Directions: What is needed is each line of the data below that holds the string "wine".

Stored data entries

'''

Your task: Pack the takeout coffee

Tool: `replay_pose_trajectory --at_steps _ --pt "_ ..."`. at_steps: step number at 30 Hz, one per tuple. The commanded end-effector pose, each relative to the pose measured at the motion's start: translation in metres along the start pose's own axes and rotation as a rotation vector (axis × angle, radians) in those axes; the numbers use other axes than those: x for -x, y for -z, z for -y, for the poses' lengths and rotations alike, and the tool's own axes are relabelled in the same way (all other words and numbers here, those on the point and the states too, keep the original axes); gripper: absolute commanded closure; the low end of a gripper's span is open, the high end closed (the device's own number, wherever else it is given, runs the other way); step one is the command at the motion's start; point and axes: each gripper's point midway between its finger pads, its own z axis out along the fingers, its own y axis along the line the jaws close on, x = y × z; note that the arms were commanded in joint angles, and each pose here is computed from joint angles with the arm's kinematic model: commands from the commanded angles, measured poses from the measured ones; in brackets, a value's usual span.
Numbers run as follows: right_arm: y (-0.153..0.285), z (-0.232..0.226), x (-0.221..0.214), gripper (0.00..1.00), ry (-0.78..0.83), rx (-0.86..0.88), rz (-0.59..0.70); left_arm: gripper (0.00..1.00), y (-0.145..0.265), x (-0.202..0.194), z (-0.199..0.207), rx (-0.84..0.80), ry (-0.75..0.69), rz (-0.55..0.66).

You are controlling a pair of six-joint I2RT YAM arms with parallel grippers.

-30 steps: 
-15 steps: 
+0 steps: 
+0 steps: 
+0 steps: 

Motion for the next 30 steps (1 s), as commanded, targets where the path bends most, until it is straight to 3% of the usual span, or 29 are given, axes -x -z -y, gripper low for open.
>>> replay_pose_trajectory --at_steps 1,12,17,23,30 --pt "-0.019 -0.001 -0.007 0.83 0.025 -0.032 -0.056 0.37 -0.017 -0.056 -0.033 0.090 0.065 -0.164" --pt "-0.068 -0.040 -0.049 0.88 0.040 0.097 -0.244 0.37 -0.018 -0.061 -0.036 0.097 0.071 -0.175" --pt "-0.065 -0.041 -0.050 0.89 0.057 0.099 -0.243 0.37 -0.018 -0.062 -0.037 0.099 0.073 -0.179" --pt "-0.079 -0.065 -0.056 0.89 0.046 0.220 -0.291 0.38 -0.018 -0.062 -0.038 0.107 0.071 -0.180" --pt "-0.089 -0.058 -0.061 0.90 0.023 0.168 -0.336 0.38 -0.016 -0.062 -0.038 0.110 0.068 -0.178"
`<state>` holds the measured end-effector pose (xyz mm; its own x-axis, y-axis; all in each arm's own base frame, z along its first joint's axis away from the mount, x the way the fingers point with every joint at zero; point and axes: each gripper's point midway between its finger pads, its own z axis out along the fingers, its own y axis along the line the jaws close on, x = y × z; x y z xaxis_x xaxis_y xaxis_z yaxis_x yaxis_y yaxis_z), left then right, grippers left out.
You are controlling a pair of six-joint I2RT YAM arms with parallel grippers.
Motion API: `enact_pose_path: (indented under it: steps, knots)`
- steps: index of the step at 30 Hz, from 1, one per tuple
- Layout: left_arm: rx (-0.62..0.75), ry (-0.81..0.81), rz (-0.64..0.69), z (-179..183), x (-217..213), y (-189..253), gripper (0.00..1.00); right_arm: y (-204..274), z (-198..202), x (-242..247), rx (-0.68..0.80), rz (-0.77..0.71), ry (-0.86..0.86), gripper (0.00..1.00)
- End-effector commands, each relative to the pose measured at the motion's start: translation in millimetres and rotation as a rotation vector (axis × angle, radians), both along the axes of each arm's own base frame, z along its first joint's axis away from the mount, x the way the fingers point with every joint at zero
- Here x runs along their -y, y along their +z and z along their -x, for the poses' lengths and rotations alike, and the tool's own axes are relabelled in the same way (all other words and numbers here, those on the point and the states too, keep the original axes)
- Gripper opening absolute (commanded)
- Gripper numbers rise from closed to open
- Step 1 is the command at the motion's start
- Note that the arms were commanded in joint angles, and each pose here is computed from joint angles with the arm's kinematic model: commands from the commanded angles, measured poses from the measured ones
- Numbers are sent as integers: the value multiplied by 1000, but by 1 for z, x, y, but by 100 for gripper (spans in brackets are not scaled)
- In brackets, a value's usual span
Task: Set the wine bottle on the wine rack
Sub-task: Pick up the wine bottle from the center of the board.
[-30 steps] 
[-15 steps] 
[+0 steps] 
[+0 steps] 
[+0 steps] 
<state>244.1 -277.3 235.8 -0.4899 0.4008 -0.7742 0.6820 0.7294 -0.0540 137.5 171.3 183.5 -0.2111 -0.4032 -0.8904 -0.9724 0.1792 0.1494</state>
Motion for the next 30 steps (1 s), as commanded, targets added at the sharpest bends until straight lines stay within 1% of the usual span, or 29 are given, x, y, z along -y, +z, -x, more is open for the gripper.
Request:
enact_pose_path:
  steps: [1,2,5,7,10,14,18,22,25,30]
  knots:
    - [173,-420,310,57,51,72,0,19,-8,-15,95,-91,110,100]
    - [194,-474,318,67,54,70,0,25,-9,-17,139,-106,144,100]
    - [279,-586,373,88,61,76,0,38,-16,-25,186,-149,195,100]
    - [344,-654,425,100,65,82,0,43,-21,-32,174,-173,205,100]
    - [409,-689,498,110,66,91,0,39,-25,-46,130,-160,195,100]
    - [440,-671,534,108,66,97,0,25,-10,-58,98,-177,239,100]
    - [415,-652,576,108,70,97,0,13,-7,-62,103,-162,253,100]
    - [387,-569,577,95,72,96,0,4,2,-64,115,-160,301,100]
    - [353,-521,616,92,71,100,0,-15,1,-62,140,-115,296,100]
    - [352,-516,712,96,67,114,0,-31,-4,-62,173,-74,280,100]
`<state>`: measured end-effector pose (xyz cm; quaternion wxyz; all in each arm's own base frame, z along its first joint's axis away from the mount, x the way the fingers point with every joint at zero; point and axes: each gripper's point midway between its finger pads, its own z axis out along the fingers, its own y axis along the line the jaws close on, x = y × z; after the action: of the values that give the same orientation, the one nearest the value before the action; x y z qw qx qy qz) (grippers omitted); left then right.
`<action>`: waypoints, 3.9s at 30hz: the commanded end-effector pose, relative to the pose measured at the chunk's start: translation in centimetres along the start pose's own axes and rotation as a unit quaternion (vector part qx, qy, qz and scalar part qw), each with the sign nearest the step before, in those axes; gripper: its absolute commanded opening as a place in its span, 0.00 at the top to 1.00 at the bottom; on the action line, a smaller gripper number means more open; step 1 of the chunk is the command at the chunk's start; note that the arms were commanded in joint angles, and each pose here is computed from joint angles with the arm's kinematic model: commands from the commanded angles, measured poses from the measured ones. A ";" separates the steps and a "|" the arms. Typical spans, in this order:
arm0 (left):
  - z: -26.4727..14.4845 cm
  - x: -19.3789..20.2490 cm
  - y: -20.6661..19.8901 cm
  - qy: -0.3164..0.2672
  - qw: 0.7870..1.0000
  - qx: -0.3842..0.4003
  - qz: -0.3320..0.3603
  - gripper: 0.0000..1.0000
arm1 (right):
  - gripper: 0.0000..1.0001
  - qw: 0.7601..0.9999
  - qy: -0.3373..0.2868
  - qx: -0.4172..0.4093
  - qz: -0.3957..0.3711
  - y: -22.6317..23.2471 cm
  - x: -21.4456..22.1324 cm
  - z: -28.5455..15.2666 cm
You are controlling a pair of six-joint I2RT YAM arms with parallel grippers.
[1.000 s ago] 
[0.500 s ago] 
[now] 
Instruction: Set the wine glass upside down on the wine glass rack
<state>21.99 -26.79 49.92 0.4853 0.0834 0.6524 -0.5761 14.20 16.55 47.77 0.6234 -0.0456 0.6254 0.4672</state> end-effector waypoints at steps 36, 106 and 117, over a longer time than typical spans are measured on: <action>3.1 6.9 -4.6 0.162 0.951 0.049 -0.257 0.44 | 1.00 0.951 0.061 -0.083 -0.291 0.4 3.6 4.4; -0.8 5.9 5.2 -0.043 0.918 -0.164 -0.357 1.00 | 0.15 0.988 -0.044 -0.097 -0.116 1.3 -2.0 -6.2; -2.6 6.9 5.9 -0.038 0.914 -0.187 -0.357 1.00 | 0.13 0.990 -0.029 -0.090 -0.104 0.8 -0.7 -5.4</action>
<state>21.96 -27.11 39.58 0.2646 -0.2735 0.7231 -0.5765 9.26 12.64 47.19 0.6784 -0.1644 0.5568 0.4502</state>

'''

Solution:
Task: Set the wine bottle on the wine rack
Sub-task: Pick up the wine bottle from the center of the board.
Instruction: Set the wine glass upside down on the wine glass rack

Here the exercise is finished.